What is required | Reproduce exactly the line that includes "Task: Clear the" and all lines after it, ending with the last line of the data.

Recorded data |
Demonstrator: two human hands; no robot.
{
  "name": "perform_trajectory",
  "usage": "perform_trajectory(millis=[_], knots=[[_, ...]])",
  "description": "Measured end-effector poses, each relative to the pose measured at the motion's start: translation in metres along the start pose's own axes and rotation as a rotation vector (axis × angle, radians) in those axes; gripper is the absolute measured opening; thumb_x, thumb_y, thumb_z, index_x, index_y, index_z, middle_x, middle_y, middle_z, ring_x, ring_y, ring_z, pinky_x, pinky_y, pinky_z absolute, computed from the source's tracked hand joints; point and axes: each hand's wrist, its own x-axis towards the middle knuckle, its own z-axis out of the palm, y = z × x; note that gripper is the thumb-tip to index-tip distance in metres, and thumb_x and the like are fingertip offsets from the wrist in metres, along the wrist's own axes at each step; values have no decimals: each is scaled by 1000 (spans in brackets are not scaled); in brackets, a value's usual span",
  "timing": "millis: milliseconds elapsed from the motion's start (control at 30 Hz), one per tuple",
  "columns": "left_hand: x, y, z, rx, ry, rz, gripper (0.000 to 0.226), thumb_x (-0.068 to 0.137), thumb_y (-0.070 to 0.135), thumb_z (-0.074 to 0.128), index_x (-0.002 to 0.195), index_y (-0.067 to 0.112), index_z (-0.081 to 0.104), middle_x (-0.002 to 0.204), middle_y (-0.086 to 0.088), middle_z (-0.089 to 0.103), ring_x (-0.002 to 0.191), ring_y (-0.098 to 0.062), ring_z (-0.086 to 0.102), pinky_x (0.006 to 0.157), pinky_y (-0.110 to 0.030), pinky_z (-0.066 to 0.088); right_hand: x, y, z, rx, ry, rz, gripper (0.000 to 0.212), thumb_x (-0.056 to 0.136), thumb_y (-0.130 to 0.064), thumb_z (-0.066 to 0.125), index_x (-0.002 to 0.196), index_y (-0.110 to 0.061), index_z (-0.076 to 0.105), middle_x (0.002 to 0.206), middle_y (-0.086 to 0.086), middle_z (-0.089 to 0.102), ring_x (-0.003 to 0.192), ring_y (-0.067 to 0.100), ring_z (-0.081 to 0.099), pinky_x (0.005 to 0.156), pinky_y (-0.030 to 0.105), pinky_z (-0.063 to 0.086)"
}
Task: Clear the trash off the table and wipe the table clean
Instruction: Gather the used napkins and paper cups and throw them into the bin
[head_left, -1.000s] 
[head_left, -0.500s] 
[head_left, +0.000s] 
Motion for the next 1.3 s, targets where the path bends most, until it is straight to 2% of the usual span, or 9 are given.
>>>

Output for this task |
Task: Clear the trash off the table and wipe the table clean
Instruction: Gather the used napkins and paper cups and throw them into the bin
[head_left, -1.000s] 
[head_left, -0.500s] 
[head_left, +0.000s] 
Motion for the next 1.3 s, targets where the path bends most, until it is straight to 2% of the usual span, or 9 are given.
>>>

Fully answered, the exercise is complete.